CO_OPTIMIZED          = 0x0001

# Should a new locals dict be allocated every time this code is executed?
CO_NEWLOCALS          = 0x0002

CO_VARARGS            = 0x0004
CO_VARKEYWORDS        = 0x0008

# Are we defined inside another function?
CO_NESTED             = 0x0010

# Are we a generator?
CO_GENERATOR          = 0x0020

# Do we share any variable cells with another function.
# We could infer this from other info on the code object,
# but this used for optimization purposes by the interpreter.
CO_NOFREE             = 0x0040

# Are we an async-def'd coroutine or a types.coroutine?
CO_COROUTINE          = 0x0080
CO_ITERABLE_COROUTINE = 0x0100

In [10]:
# __future__ flags
CO_FUTURE_DIVISION         = 0x2000
CO_FUTURE_ABSOLUTE_IMPORT  = 0x4000
CO_FUTURE_WITH_STATEMENT   = 0x8000
CO_FUTURE_PRINT_FUNCTION   = 0x10000
CO_FUTURE_UNICODE_LITERALS = 0x20000

# Compiled with enhanced inequality syntax.
CO_FUTURE_BARRY_AS_BDFL    = 0x40000

# Python 3.5 backwards-compat flag.
CO_FUTURE_GENERATOR_STOP   = 0x80000

In [11]:
# code(argcount, kwonlyargcount, nlocals, stacksize, flags, codestring,
#      constants, names, varnames, filename, name, firstlineno,
#      lnotab[, freevars[, cellvars]])

my_code = CodeType(1,             # argcount
                   0,             # kwonlyargcount
                   1,             # nlocals
                   2,             # stacksize
                   (CO_OPTIMIZED | CO_NEWLOCALS | CO_NOFREE),
# (Resume Typing)
                   bytes([124, 0, 0, 100, 0, 0, 23, 83]),
                   (1,),          # constants
                   (),            # names
                   ('x',),        # varnames
                   '<string>',    # filename
                   'addone',      # name
                   42,            # firstlineno
                   b"",           # lnotab
                   (),            # freevars
                   ())            # cellvars

# Scott: Okay, codestring. (types, 'bytes([])') What are our bytes?
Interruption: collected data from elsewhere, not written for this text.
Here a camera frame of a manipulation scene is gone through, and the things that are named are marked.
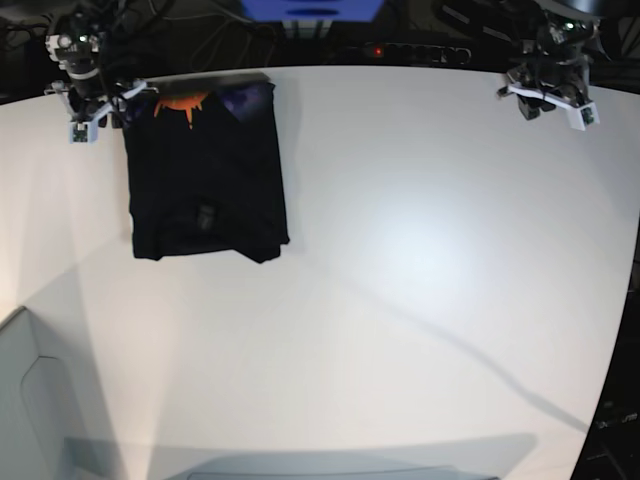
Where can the black power strip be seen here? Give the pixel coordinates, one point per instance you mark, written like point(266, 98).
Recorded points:
point(405, 54)

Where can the blue plastic box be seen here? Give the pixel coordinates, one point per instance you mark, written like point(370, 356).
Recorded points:
point(333, 10)

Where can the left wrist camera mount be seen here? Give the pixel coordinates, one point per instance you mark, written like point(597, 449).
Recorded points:
point(550, 100)

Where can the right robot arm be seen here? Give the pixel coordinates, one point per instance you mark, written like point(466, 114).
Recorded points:
point(89, 44)

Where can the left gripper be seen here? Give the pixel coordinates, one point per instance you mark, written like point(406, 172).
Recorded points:
point(555, 80)

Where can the black T-shirt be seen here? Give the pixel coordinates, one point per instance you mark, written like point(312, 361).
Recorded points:
point(205, 175)

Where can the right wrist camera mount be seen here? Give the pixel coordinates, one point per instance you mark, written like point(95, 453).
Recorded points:
point(89, 135)

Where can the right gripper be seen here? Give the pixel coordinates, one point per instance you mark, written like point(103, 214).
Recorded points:
point(90, 100)

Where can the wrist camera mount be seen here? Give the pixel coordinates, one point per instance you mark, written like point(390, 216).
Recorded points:
point(550, 100)
point(89, 135)

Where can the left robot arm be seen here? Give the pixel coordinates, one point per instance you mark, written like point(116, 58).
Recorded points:
point(545, 43)
# Joe: (quickly, but not memorized) 124, 0, 0, 100, 0, 0, 23, 83

# Scott: Could you elaborate a little bit on that?

# Joe: Well, looking at our function, we need to load 'x', load 1, do a binary add, 
#      and then return the result. To load x, we need a LOAD_FAST instruction.
#      The opcode for LOAD_FAST is 124. 'x' is the only local variable, so the argument is 0.
#      Next we want to load 1 with a LOAD_CONST instruction. The opcode for LOAD_CONST is 100.
#      We're only using one constant, so we can put the value 1 at index 0.
#      We saw earlier that the opcodes for BINARY_ADD and RETURN_VALUE were 23 and 83.
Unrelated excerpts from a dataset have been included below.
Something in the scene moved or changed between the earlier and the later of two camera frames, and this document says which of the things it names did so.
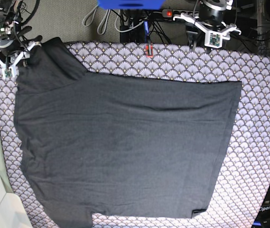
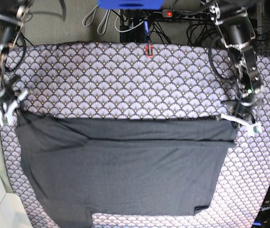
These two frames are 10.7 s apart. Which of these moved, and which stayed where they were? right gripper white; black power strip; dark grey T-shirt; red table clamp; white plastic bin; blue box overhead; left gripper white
Moved: left gripper white; right gripper white; dark grey T-shirt
Stayed: red table clamp; black power strip; blue box overhead; white plastic bin
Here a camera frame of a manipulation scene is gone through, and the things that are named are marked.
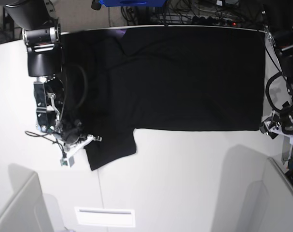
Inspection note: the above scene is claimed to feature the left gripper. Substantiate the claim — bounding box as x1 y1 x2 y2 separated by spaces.
259 101 293 145

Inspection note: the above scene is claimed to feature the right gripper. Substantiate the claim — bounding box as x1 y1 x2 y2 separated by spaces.
56 118 102 159

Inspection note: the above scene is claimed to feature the black T-shirt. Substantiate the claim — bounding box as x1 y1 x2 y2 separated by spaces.
62 27 265 171

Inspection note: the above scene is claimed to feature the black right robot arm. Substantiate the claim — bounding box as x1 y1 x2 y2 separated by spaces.
2 0 101 166

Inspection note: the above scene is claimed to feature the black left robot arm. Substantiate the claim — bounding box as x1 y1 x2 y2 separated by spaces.
259 0 293 142

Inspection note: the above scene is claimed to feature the right grey partition panel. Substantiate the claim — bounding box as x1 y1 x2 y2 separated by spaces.
240 158 293 232

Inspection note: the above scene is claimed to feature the grey partition panel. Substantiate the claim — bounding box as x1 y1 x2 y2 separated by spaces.
240 158 293 232
0 163 65 232

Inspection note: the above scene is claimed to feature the left grey partition panel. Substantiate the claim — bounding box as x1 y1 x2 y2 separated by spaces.
0 163 65 232

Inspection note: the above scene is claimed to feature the black power strip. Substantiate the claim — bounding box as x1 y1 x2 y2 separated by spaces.
191 16 237 27

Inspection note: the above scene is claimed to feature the blue box on stand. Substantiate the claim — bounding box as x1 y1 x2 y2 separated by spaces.
99 0 165 7

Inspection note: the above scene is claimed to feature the grey strap at right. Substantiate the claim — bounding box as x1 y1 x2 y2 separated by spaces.
281 135 293 165

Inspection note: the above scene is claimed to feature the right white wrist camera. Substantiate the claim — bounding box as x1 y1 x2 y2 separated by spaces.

# Scott: It's impressive that you can just rattle that off.

# Joe: Well, you should expect nothing less from a certified bytecode expert.

# Scott: Okay. So if we're doing a LOAD_CONST of zero, I guess we want a tuple containing just one?

# Joe: (thumbs up)

# Scott: Okay, names?

# Joe: Names should be a tuple containing the names of global variables and 
#      attributes that appear in the function.
#      We don't have any, so you just want an empty tuple.
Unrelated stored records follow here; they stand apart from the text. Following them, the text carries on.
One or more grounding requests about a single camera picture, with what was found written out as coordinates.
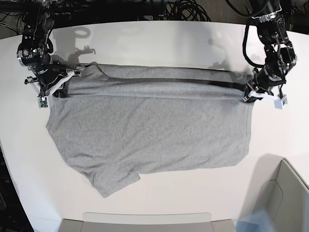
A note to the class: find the grey T-shirt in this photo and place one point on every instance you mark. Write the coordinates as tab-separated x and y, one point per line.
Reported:
119	122

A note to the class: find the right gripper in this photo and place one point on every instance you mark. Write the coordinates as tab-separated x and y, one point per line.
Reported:
50	74

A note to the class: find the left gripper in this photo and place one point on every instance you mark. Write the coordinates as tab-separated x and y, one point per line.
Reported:
260	83

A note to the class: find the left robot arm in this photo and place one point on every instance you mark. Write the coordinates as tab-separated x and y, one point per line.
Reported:
280	55
# Scott: One empty tuple, coming right up. Okay...varnames. How is that different from names?

# Joe: Varnames is a tuple containing the names of the local variables for the function, 
#      in the order that they're indexed by LOAD_FAST and STORE_FAST.

# Scott: So that's just 'x'? (types `('x',))

# Joe: (affirmative noises)

# Joe: The next few entries don't really matter for a hand-written code object:
#      filename is normally the name of the file where the code was defined.
#      We don't have a file, but the convention for exec is the word 'string' 
#      in angle brackets. (Scott types)
#      Next is the name of the code object. (Scott types 'addone')
#      Then we have the first line number where the instructions appear. 
#      Pick your favorite number.
#      After that is the line number table. It's a bytes object representing a mapping 
#      from instructions to their line number. We don't really care about line numbers here,
#      so you can just put an empty bytes object.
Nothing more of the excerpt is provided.